HCP:  Yes they did, and the purpose of that was to send relief to poor believers in times of famine that might be going on elsewhere.  The only exception I know of is when the church at Philippi gave an offering to Paul to help him with his “affliction,” as he mentions in chapter four of that book.  You see, that’s where the New Testament’s “storehouse” was, and that’s what all the cheerful giving was about. 

4.   On ministry in the church meetings:

SP:  I suppose your meetings are really informal, since you don’t use a book or hymnal or any kind of bulletin or program. 

HCP:  Well, I suppose that informal is one way to put it, but my problem with using that term is that it refers more to man’s way of looking at it.

SP:  What term would you use? 

HCP:  To be honest, I don’t really know.  I think I would need something that suggests that reverence and order would be maintained, and that unity should be kept as part of the overall attitude, and that the elders would have just enough authority to put a stop to anything disruptive or really heretical while still being sensitive enough to allow for any spontaneous input from whoever has something to contribute.

SP:  Do you think, then, that everything done in any of these meetings ought to be spontaneous and, at least to some degree, improvised? 

HCP:  Not everything; there may be a few elements planned beforehand and agreed upon by the leadership, but certainly not all of it.

SP:  So whatever happens is cleared by the leadership first? 

HCP:  No, no, not necessarily.  Sometimes there’s a particular direction or “theme” to a meeting, sometimes there isn’t, and sometimes it doesn’t become obvious until after a meeting has been in progress for a while.  If the leadership has some idea beforehand of what that theme will be, they may accommodate by having a few ideas in mind or events in place.  But sometimes they won’t, and everybody can just adapt as it goes along.  But the more I read about the pattern given in First Corinthians chapters 12 through 14, the more I see that having a group of leaders doing it all, or directing it all, was not the case.  But they were there to step in if correction was needed or if order had to be restored.

SP:  Well, I’m still not clear on what’s formal about it and what’s informal. 

HCP:  And that’s why I don’t particularly like that terminology.  Not only is it a different kind of meeting, it’s also a different way of looking at meetings.  The main similarities are that we’re all in a group and we’re all honoring the Lord together.  But how we go about that may change drastically from one meeting to the next.

SP:  You know, you’re bound to run into problems getting new people to understand this.

HCP:  Yes.
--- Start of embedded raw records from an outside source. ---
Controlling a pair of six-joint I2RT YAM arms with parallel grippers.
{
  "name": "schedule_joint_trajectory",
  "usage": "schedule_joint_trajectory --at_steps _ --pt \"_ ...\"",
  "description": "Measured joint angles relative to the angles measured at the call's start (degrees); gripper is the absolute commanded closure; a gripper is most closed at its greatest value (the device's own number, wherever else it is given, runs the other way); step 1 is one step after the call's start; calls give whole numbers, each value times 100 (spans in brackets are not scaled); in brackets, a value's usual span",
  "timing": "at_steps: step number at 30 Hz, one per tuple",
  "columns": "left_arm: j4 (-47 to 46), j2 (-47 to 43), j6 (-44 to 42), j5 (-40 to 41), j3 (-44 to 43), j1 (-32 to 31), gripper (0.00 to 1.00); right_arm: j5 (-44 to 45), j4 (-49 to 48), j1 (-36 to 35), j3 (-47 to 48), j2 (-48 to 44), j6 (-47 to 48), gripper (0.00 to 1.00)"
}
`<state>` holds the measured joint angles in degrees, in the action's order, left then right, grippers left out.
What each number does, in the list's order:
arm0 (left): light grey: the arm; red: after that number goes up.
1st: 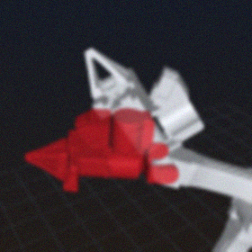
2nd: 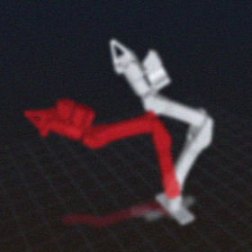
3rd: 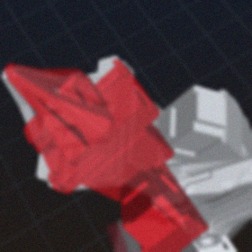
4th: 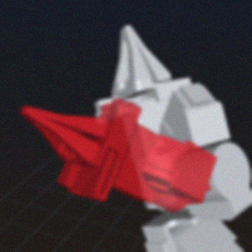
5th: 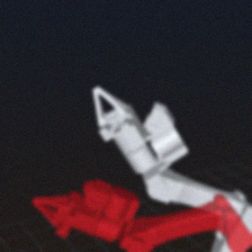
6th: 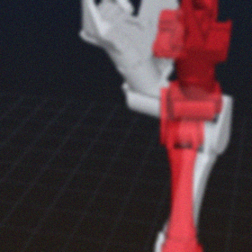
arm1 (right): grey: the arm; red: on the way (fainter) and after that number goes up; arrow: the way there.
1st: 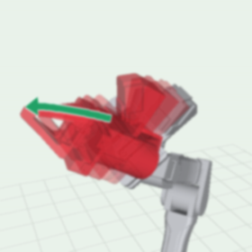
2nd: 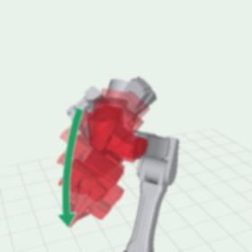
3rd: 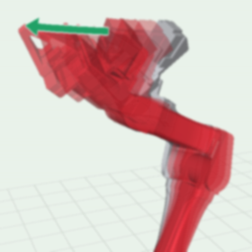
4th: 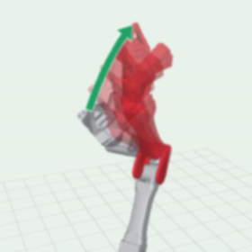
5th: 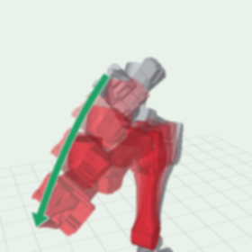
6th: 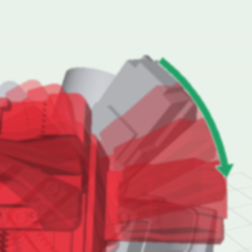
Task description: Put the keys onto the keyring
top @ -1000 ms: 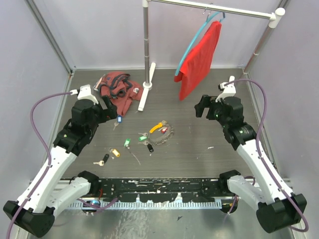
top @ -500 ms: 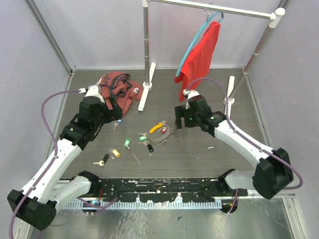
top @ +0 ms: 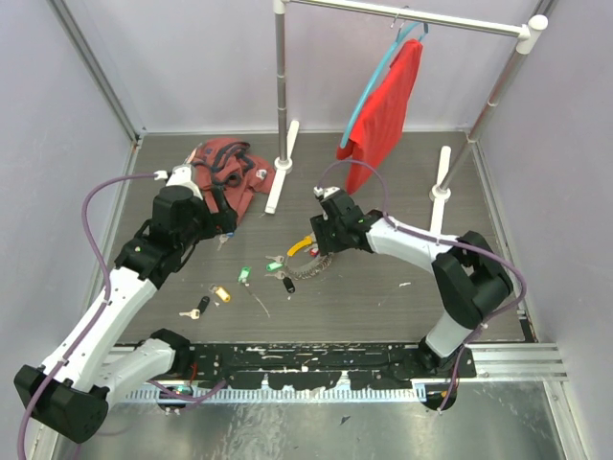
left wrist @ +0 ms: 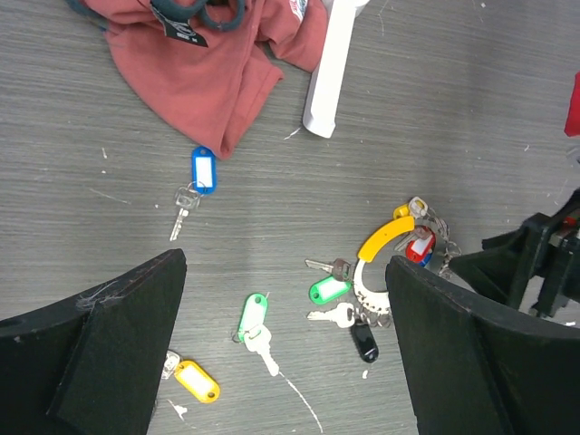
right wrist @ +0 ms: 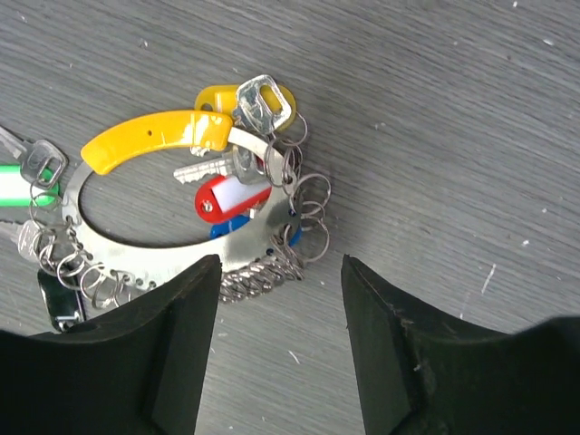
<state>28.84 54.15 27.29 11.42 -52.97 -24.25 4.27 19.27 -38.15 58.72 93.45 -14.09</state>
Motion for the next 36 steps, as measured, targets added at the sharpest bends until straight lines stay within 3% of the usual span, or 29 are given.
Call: schedule_joint_trajectory --at_steps 7,14,21,26,29,31,34,36 --pt "11 7 7 -149 0 0 0 232 -415 -15 221 601 -149 58" --pt "81 33 44 -271 0 0 1 485 -629 -15 319 994 -225 90" --pt "103 122 39 -466 0 0 8 960 -774 -9 109 841 -212 97" --pt "55 444 20 -828 0 0 11 1123 -669 267 -763 -98 -42 97" --pt "-22 682 0 -1073 0 -17 11 1134 -487 601 -1241 -857 131 93" --pt "-70 837 -15 -1196 -9 -63 11 1099 -365 734 -1340 -1174 192 83" --pt "-92 1025 -24 -1322 -57 -138 10 1069 -323 748 -1338 -1333 223 59" --pt "-118 1078 -28 -1373 -72 -168 10 1091 -256 737 -1338 -1333 219 54"
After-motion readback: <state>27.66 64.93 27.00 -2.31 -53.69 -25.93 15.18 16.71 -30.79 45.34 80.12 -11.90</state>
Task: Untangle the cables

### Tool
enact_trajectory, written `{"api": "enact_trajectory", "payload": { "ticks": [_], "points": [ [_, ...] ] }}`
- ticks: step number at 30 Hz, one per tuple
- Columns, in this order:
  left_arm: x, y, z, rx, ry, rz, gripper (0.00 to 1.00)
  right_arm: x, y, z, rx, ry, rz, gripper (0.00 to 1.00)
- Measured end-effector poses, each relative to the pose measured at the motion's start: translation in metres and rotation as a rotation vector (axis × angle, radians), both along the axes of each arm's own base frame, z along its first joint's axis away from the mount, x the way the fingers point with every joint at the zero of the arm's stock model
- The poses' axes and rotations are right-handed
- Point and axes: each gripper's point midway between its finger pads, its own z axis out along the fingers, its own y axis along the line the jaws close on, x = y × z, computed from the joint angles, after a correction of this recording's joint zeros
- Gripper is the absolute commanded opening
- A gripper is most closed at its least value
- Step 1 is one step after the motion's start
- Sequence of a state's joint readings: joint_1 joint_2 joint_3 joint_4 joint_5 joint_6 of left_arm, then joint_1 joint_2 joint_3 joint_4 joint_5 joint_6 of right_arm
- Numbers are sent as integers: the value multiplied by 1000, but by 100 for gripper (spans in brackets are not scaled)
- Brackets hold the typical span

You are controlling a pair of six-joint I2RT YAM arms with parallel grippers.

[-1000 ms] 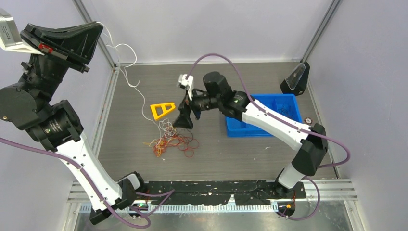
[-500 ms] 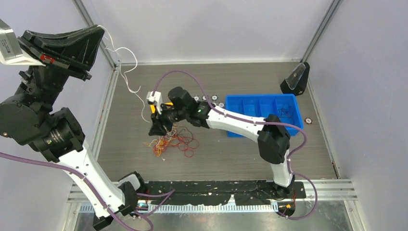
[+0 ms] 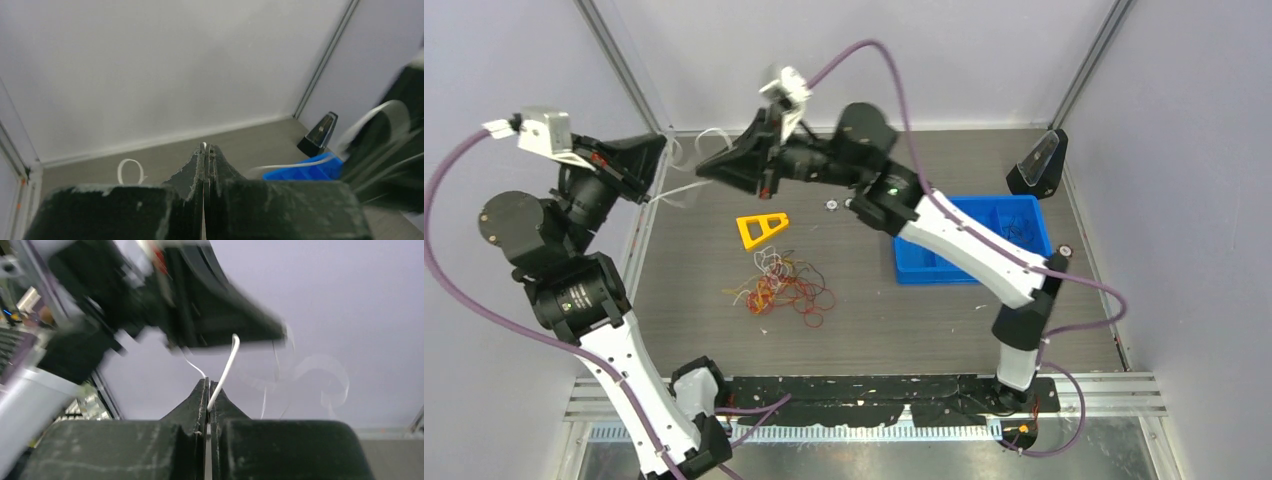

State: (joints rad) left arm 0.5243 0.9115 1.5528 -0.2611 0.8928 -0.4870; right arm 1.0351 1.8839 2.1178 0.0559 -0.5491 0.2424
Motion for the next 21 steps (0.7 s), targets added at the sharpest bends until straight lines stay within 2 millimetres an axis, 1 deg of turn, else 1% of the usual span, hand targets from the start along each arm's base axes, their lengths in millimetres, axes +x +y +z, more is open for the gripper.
{"api": "enact_trajectory", "payload": {
  "ticks": [1, 2, 3, 5, 6, 8, 9, 11, 13, 15, 16, 17, 18, 19, 20, 21],
  "points": [
    [4, 2, -16, -10, 36, -4, 0, -4, -16, 24, 55, -13, -5, 6],
    [6, 2, -31, -20, 70, -14, 0, -8, -28, 40, 91, -23, -6, 5],
    [8, 1, -47, -32, 106, -34, 0, -12, -45, 54, 131, -28, -9, 6],
    [7, -6, -70, -52, 166, -95, 0, -12, -61, 59, 150, -18, -18, 5],
    [6, -10, -79, -59, 188, -126, 0, -9, -67, 56, 148, -5, -23, 5],
    [2, -22, -102, -87, 249, -210, 0, 1, -70, 36, 117, 36, -35, 5],
    [-1, -30, -113, -99, 276, -251, 0, 11, -69, 16, 80, 67, -43, 5],
    [-11, -50, -135, -121, 329, -349, 0, 22, -65, -22, 5, 123, -47, 6],
    [-25, -73, -149, -129, 368, -451, 0, 31, -63, -71, -96, 185, -46, 9],
    [-38, -94, -158, -123, 396, -557, 0, 33, -64, -111, -177, 226, -39, 16],
    [-46, -107, -162, -115, 412, -623, 0, 30, -66, -131, -221, 247, -30, 26],
    [-52, -114, -164, -109, 419, -661, 0, 25, -69, -149, -263, 265, -18, 31],
    [-58, -122, -165, -101, 425, -706, 0, 20, -73, -161, -292, 274, -6, 39],
    [-63, -128, -165, -94, 428, -742, 0, 14, -77, -170, -316, 279, 8, 42],
    [-66, -131, -165, -90, 429, -760, 0, 8, -81, -173, -327, 277, 21, 48],
    [-66, -133, -165, -89, 431, -768, 0, 3, -85, -172, -329, 268, 33, 50]
  ]
}}
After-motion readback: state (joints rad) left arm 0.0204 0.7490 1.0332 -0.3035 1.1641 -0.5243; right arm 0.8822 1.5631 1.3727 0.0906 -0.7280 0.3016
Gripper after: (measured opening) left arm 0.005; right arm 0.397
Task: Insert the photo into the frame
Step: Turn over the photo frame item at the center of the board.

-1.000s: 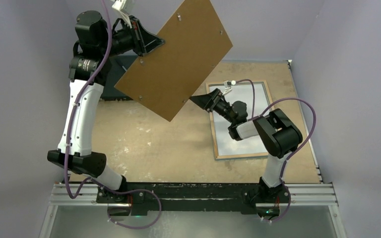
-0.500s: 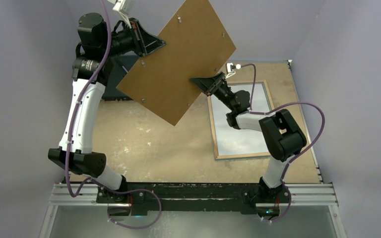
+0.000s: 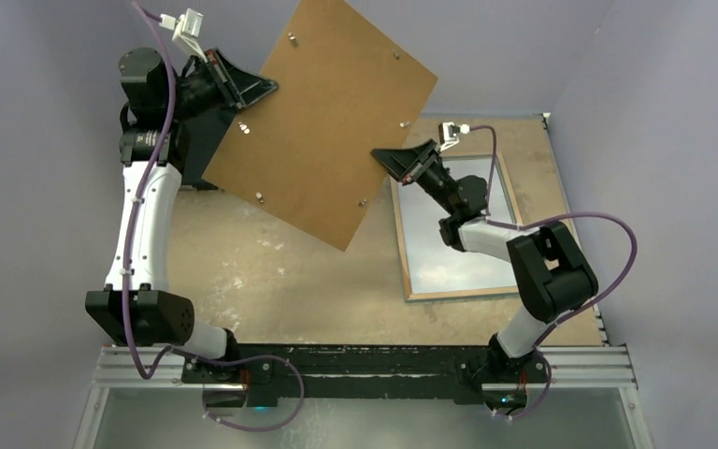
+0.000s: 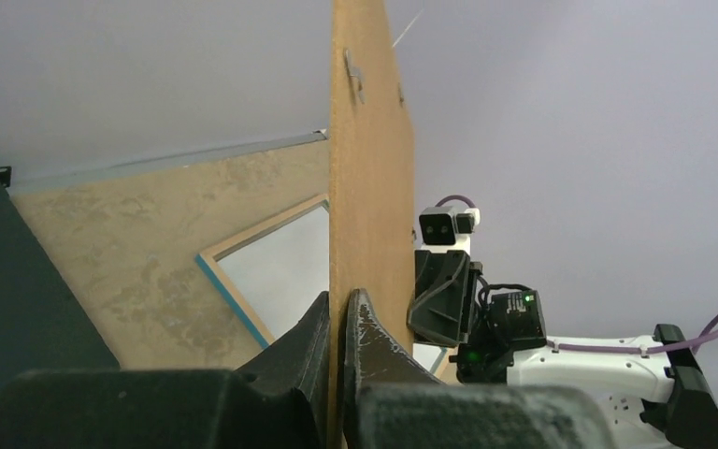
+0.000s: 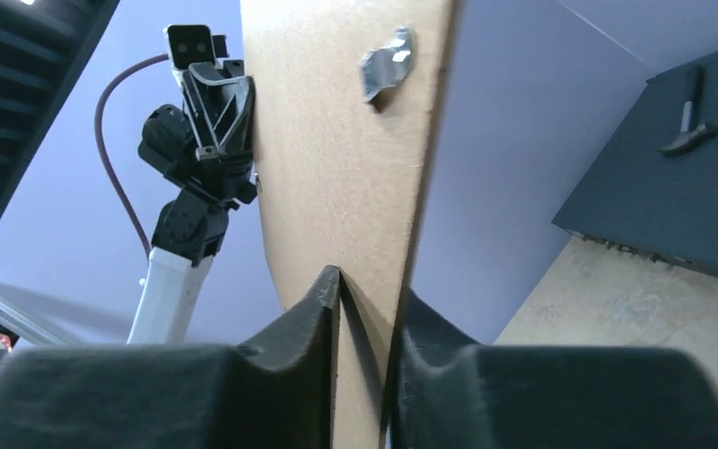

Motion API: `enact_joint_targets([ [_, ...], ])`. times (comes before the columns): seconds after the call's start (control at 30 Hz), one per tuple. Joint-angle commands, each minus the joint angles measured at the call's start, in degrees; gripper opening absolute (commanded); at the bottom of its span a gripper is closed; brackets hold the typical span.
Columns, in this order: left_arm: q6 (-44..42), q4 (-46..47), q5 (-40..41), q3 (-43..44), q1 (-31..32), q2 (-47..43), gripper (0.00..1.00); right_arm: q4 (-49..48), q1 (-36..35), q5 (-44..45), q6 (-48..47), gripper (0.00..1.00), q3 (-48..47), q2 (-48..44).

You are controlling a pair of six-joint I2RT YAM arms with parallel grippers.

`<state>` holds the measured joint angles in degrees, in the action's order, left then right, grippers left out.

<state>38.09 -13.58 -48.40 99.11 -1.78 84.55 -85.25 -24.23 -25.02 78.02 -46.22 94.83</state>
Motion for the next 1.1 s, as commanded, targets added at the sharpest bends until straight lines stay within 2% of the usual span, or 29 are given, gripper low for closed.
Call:
enact_joint_targets([
  [0.0,-0.84,8.65,4.45,-3.72,-1.12,-2.44,0.00,-35.07,0.23,-2.10,5.58,0.11,-5.10,0.05],
  [0.07,-2.89,6.67,4.37,-4.05,-1.12,-2.32,0.00,-34.25,0.31,-3.32,7.54,0.00,-5.95,0.29],
  [0.1,-4.40,4.33,4.41,-3.86,-1.12,-2.11,0.00,-33.14,0.31,-4.61,8.04,0.00,-6.34,-0.03],
  [0.13,-5.67,2.65,4.40,-3.87,-1.12,-1.85,0.05,-31.73,0.46,-5.54,7.96,0.00,-6.65,-0.71],
  [0.23,-12.06,-3.94,4.28,-3.59,-1.12,-0.51,0.36,-21.94,1.08,-9.39,5.43,0.00,-8.05,-3.73],
  [0.3,-17.94,-9.51,4.85,-3.68,-1.12,0.33,0.52,-13.94,1.43,-10.49,1.29,0.00,-8.50,-6.63],
  [0.4,-26.39,-16.45,5.96,-4.82,-1.27,0.98,0.64,0.76,2.83,-12.06,-4.59,0.00,-11.02,-10.32],
  [0.5,-33.80,-18.71,7.28,-8.89,-1.34,-0.52,0.82,16.43,6.12,-13.74,-8.69,0.00,-16.34,-12.94],
  [0.57,-39.24,-19.49,8.30,-11.82,-1.38,-1.70,0.86,25.05,8.69,-14.60,-11.17,0.00,-19.10,-14.83],
  [0.73,-54.27,-23.51,11.54,-18.04,-1.31,-2.01,0.91,55.36,15.87,-18.03,-19.48,0.00,-28.43,-16.47],
  [0.9,-58.53,-23.64,12.21,-19.94,0.50,-0.02,0.92,64.50,25.65,-21.66,-19.95,0.00,-29.03,-17.68],
  [1.07,-59.45,-20.95,17.48,-21.81,10.64,1.96,0.93,79.46,31.29,-17.46,-29.38,0.00,-33.61,-18.78],
])
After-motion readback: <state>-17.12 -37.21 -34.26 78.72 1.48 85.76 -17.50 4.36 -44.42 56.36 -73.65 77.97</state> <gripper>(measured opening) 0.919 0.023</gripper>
I’m well aware of that; and I can only hope that those who do understand can patiently be examples for those who don’t, and that once the group as a whole gets it, they can get newcomers to see what’s happening and follow the example, too.  At first it’s bound to get messy, but I’m confident that as people see how this works and reap the benefits of this way of worshipping God, they’ll have no trouble being a productive part of it according to each person’s own unique gifts.